Exercise data START

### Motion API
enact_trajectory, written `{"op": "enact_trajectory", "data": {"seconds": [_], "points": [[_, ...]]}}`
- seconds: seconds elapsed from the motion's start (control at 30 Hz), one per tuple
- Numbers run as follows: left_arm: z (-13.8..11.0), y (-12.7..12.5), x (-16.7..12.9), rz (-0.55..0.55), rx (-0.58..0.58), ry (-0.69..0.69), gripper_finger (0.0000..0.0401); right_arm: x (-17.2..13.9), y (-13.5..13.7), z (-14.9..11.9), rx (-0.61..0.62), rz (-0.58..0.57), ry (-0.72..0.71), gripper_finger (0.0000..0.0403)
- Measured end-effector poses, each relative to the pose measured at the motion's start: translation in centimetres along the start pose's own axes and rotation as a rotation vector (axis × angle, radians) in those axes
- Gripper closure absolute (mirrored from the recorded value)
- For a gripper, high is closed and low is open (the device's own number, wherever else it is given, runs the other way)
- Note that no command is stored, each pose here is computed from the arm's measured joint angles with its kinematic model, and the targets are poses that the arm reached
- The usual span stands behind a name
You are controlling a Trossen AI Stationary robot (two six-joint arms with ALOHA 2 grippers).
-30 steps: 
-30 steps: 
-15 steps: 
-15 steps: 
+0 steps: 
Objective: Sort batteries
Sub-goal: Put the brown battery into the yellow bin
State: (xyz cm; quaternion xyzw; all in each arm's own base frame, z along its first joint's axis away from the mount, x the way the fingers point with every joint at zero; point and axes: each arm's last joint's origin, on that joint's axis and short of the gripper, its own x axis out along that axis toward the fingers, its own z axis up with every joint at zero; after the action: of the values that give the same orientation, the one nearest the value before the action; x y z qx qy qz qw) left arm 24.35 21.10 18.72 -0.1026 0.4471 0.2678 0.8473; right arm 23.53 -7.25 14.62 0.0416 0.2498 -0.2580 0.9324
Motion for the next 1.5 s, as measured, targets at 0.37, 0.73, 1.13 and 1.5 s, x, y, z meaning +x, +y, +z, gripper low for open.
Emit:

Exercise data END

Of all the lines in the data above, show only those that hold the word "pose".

- Measured end-effector poses, each relative to the pose measured at the motion's start: translation in centimetres along the start pose's own axes and rotation as a rotation vector (axis × angle, radians) in those axes
- Note that no command is stored, each pose here is computed from the arm's measured joint angles with its kinematic model, and the targets are poses that the arm reached

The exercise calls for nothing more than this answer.